CS539 Machine Learning
Assignment Chapter 6 - Fall 2000
Due:
First Part: Thursday, October 19, 2000 at 6:00 pm.
Second Part: Thursday, October 26, 2000 at 6:00 pm.
PROJECT DESCRIPTION
Construct the most accurate naive Bayes classifier you can
for predicting whether the income of a given person is >50K or <= 50K
using the
census-income dataset
from the US Census Bureau which is
available at the
Univ. of California Irvine Repository.
I have downloaded the dataset into the following directory:
/cs/courses/cs539/f00/Projects/Census_Income_Data
You can access the dataset from there.
The census-income dataset contains census information for 48,842
people. It has 14 attributes for each person
(age,
workclass,
fnlwgt,
education,
education-num,
marital-status,
occupation,
relationship,
race,
sex,
capital-gain,
capital-loss,
hours-per-week, and
native-country)
and a boolean attribute class classifying the input
of the person as belonging to one of two categories >50K, <=50K.
PROJECT ASSIGNMENT
This project consists of two parts:
Part 1: Due October 19 at 6:00 pm.
STUDY the
C code for the naive Bayes classifier (Rainbow)
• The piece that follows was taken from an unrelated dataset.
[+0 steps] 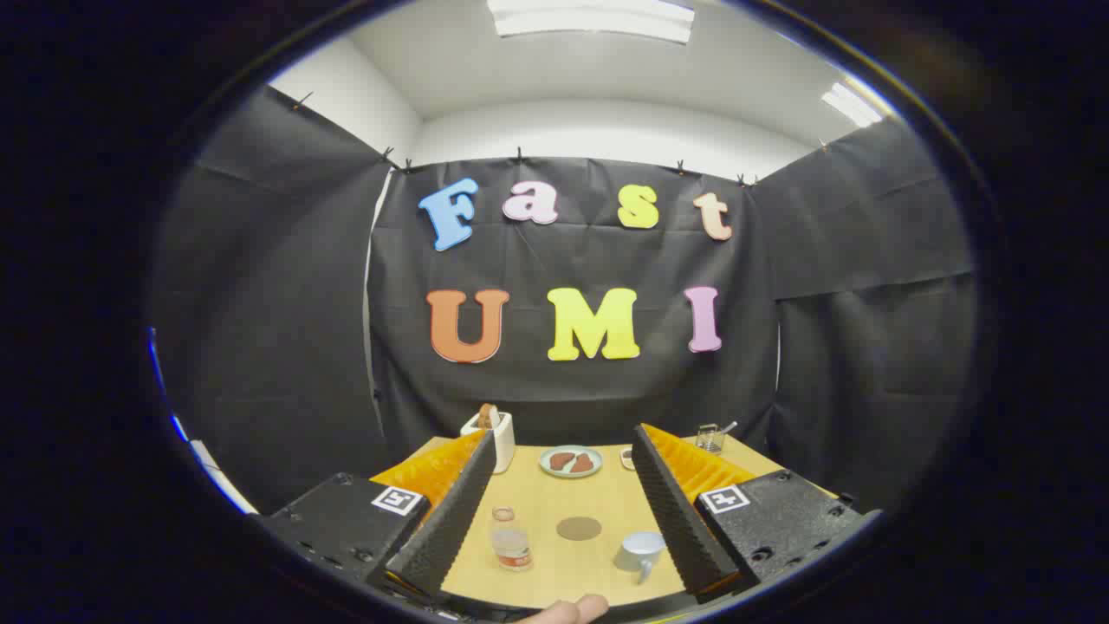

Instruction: Take the bottle from table, then pour the juice into the cup, finally place the bottle on the coaster

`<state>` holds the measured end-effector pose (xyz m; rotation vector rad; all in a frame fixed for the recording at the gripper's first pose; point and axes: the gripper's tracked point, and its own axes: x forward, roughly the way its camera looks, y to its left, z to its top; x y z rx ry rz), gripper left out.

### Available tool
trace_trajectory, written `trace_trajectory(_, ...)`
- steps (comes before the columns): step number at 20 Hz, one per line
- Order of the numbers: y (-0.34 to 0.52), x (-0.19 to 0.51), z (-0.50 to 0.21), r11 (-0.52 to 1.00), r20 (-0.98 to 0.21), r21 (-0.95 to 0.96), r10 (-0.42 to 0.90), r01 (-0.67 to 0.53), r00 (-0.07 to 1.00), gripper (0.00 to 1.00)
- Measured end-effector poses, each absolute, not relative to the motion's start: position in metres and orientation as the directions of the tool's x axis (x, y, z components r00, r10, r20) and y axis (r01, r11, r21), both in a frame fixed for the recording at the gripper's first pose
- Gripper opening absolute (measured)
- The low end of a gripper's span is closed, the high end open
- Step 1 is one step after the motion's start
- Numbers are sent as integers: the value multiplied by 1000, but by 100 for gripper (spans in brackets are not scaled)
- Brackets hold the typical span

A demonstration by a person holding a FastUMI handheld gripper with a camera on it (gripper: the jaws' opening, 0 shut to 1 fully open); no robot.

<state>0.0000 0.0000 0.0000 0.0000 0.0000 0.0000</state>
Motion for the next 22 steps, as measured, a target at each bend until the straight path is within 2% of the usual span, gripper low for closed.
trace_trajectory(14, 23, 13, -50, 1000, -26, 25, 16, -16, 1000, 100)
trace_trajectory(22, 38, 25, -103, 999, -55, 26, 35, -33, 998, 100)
provided with Chapter 6 of the textbook.
Adapt the code to the Census-income data as needed.
Run preliminary experiments with this code over the dataset.
Be ready to discuss with your classmates the code as well as
the results of your experiments.
Part 2: Due October 26 at 6:00 pm.
Construct, train, and test
the most accurate naive Bayes classifier you can to predict the Salary
attribute of the Census-Income data.
The following are guidelines to construct and train your naive Bayes classifier:
- Code: You must use the
C code for naive Bayes classification
from Chapter 6 of the textbook. Adapt this code as needed.
- Training Instances:
Use the
census-income dataset.
You can restrict your experiments to a subset of the dataset if
your system cannot handle the whole dataset. But remember that the
more accurate your system is, the better.
Also,
note that this dataset has missing values. It is up to you how to fill in
appropriate data for those missing values. Also, it is up to you
to decide if it's a good idea to discretize continues attributes, and if
so, how.
- Test Instances:
Test data are also available at the UCI.
YOU MUST USE AT LEAST THE FIRST 1000 TEST RECORDS FROM THAT TEST
DATA IN YOUR EXPERIMENTS.
REPORT AND DUE DATE
- Written Report.
Please bring your report to my office (FL232) or to class by the due date/time.
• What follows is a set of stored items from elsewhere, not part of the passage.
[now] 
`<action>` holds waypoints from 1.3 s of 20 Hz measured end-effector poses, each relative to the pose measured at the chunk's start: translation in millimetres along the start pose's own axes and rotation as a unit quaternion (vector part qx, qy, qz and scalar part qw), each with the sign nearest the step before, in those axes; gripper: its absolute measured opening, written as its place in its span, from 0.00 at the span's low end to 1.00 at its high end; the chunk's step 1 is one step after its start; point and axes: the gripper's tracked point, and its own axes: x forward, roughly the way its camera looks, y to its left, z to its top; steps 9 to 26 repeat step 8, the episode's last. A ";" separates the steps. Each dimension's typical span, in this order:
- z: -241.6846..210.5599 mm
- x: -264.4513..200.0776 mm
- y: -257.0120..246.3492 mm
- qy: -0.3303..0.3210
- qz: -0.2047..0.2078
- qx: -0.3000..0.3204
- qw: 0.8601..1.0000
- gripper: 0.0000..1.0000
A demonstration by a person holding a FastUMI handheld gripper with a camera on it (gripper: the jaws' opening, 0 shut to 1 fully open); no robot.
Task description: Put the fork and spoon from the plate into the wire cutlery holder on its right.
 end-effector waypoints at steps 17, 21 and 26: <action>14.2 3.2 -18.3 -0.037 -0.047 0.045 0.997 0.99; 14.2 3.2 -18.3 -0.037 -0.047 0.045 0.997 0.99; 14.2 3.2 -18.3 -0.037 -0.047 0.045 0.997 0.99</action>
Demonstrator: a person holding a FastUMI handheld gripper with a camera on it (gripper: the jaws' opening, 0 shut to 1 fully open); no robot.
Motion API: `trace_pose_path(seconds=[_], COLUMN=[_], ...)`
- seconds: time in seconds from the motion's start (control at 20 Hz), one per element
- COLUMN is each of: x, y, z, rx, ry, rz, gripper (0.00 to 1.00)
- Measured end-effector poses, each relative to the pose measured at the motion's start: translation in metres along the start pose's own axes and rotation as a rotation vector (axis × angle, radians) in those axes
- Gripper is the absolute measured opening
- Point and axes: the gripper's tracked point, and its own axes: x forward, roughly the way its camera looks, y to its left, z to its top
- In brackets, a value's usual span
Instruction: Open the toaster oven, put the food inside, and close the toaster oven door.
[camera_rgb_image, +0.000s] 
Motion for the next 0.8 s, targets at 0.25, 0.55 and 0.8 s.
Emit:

Your report should contain the following sections that discuss the issues:
- Code Description:
Describe any adaptations of the code that you made.
- Experiments: For each further experiment you ran describe:
- Training Data: What data did you use to construct your naive Bayes classifier?
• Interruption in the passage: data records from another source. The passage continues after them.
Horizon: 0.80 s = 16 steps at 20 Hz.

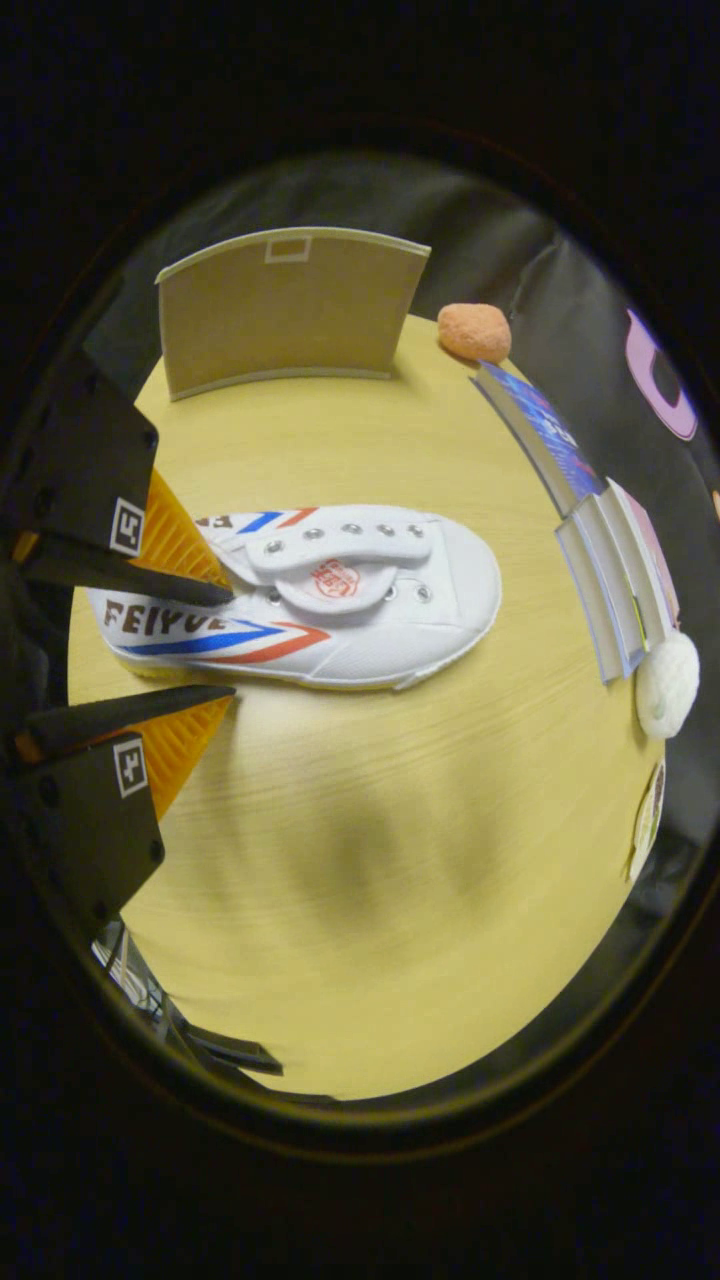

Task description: Open the storage box then place both shoes into the box .Put the left shoe in first, then the right shoe, with the right side of both shoes facing outward in a uniform manner.

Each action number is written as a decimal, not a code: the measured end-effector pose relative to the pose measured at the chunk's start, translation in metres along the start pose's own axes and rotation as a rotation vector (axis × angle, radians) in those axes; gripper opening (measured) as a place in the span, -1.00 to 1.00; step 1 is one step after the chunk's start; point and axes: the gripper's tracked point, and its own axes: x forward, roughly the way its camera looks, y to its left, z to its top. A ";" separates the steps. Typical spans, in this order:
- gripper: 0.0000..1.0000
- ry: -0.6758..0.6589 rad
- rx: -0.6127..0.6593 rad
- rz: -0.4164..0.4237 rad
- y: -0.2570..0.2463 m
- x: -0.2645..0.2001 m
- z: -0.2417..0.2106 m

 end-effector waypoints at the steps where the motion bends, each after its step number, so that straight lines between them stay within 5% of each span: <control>1: -0.29 0.012 0.009 0.012 0.000 -0.005 0.002; 3: -0.42 0.003 0.062 0.046 -0.002 -0.006 0.003; 6: -0.87 -0.002 0.214 0.132 0.002 -0.008 -0.002; 10: -0.88 0.005 0.311 0.222 0.013 -0.016 -0.009; 16: -0.88 -0.006 0.295 0.344 0.046 -0.051 -0.004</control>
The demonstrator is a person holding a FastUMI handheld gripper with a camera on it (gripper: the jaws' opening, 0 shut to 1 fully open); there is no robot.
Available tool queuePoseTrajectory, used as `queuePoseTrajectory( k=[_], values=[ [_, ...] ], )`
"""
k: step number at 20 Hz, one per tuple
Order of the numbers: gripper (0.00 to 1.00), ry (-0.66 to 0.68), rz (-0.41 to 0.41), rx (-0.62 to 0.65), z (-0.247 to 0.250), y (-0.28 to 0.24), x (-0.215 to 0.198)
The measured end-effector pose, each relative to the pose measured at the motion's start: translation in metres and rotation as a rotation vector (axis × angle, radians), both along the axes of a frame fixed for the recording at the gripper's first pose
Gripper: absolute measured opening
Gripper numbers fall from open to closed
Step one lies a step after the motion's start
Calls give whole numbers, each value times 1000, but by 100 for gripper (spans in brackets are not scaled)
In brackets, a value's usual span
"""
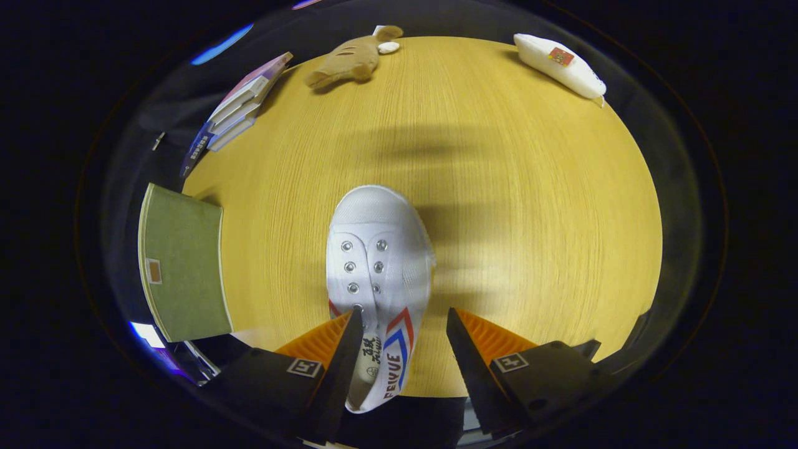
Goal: Open the storage box then place both shoes into the box .Put the left shoe in first, then the right shoe, with the right side of both shoes facing outward in a uniform manner.
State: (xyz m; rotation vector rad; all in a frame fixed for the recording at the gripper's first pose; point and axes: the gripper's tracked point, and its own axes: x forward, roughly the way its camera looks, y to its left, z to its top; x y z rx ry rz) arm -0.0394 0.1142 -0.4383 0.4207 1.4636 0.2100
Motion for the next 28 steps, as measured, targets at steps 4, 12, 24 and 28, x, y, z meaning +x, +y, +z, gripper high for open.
queuePoseTrajectory(
  k=[4,12,24,28],
  values=[
    [73,19,35,4,-15,0,-1],
    [13,32,-90,139,23,-5,4],
    [13,-135,-116,396,223,112,43],
    [13,-149,-77,437,260,172,49]
  ],
)
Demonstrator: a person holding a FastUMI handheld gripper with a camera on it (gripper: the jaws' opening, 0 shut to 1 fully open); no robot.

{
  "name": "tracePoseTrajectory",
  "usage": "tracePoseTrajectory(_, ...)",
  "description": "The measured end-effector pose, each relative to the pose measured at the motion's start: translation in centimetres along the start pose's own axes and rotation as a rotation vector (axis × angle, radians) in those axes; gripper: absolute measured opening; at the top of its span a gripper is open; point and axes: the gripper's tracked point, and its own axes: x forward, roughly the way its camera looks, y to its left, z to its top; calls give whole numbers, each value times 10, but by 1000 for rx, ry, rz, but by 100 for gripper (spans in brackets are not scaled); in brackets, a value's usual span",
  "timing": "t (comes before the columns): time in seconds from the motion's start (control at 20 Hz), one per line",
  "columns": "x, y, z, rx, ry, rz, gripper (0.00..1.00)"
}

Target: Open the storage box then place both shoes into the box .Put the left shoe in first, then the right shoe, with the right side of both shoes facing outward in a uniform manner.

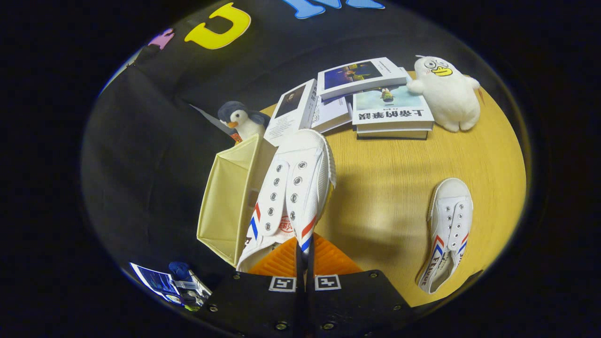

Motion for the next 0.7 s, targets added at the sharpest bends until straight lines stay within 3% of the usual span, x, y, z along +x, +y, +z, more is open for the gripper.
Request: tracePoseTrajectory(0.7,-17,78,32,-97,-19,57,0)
- Test Data: What data did you use to test your naive Bayes classifier?
- Any pre or post processing done to improve the accuracy of your net.
- Accuracy of the resulting naive Bayes classifier.
- Summary of Results
- What was the accuracy of the most accurate naive Bayes classifier
you obtained?
- Discuss how this accuracy compares with that of your
most accurate decision tree and neural network from the previous assignments.
- Include a description of the most accurate naive Bayes classifier you obtained
in your report.
- Discuss the strengths and the weaknesses of your system.
- Oral Report.
We will discuss the results from the individual projects during the class
on October 26.
Be ready to show your results (prepare transparencies on your results)
and to discuss your project solution in class.